=== WHAT NEEDS TO BE DONE ===
Return exactly the lines from the one that contains "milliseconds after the" up to the last line of the listing, and nothing else.

===

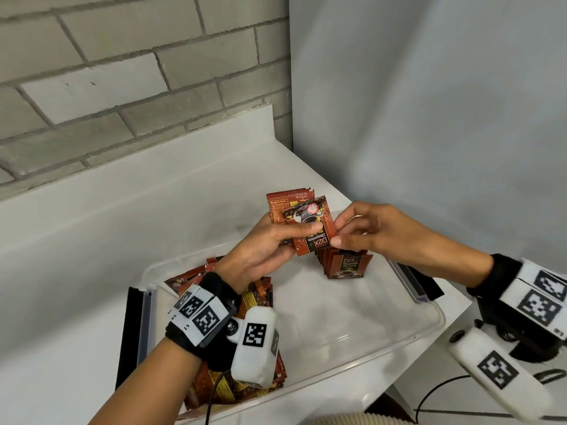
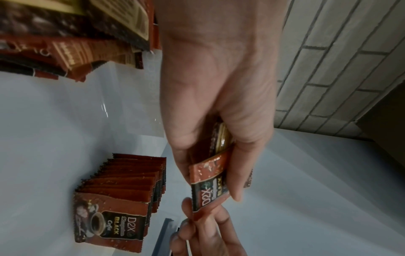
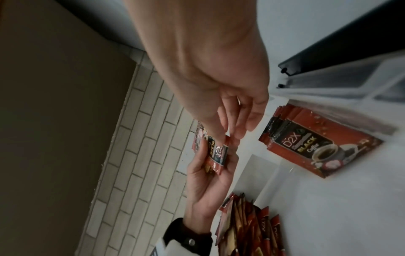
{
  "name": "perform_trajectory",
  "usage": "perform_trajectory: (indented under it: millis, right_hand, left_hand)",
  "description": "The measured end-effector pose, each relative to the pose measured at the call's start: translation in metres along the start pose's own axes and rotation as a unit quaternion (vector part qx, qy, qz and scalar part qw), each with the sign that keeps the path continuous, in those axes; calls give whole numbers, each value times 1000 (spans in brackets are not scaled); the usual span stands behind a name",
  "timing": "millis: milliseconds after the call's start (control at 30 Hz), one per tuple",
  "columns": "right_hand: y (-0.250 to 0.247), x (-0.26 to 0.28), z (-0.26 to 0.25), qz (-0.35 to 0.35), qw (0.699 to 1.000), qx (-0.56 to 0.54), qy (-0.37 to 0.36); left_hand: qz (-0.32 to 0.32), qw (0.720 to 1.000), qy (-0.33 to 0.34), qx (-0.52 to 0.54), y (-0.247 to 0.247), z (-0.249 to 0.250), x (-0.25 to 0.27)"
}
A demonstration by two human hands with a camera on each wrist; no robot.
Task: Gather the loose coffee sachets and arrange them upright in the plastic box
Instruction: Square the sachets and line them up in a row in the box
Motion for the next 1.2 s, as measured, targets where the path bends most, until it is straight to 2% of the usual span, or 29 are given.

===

=== TASK RESULT ===
  "timing": "millis: milliseconds after the call's start (control at 30 Hz), one per tuple",
  "columns": "right_hand: y (-0.250 to 0.247), x (-0.26 to 0.28), z (-0.26 to 0.25), qz (-0.35 to 0.35), qw (0.699 to 1.000), qx (-0.56 to 0.54), qy (-0.37 to 0.36); left_hand: qz (-0.32 to 0.32), qw (0.720 to 1.000), qy (-0.33 to 0.34), qx (-0.52 to 0.54), y (-0.247 to 0.247), z (-0.249 to 0.250), x (-0.25 to 0.27)"
}
A demonstration by two human hands with a camera on each wrist; no robot.
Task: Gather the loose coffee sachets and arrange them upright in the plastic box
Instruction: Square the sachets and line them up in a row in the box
Motion for the next 1.2 s, as measured, targets where the path bends most, until it is straight to 2% of the usual span, or 29 are given.

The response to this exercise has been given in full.